On June 26, 2012, Pérez was called up by the Rangers. The next day he made his first major league appearance against the Detroit Tigers. He gave up 2 hits and 4 runs while striking out one over two-thirds of an inning. On June 30, Pérez made his first major league start, pitching 5 and a third innings and striking out five while only giving up two runs in a 7–2 win over the Oakland Athletics. On August 1, Pérez was optioned to Triple-A Round Rock to make room for pitcher Ryan Dempster.

====2013====
Pérez went into 2013 spring training competing for the fifth spot in the Rangers rotation (which eventually went to Nick Tepesch), but on March 3 in a start against the Mariners, he broke his pitching forearm when it was hit by a line drive by Brad Miller.

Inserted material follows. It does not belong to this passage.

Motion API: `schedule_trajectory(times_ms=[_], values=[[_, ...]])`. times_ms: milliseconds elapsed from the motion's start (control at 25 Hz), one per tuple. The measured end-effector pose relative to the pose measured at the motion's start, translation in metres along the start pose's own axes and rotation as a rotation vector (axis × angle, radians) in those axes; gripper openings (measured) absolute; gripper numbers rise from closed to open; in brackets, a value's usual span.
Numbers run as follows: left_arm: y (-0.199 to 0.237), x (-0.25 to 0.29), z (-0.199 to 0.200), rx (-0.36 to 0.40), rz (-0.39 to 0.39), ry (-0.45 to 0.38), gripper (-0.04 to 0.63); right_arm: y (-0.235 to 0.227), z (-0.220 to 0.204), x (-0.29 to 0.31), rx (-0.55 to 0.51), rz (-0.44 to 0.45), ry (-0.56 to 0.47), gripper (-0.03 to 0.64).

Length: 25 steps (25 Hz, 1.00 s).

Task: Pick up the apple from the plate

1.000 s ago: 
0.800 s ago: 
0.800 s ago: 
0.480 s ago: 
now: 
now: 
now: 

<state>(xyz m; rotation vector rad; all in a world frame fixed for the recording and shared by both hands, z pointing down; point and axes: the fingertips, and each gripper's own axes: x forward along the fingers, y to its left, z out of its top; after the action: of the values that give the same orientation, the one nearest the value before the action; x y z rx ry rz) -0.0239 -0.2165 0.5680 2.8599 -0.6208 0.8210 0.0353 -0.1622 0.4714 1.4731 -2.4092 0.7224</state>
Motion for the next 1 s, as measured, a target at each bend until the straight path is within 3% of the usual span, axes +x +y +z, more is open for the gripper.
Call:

After making 4 rehab starts (2 with Frisco, 2 with Round Rock), Pérez was recalled to make a start on May 27 in a doubleheader against the Diamondbacks. In his season debut, he went 5.1 innings, giving up 4 runs (3 earned) on 9 hits with 2 strikeouts. After the game, he was optioned to Round Rock. After 4 starts at Round Rock, he was recalled on June 22 to replace Josh Lindblom in the rotation. Pérez threw his first complete game on August 11 against the Houston Astros. In 20 starts with the Rangers, Pérez went 10–6 with a 3.62 ERA, striking out 84 in 124 1/3 innings.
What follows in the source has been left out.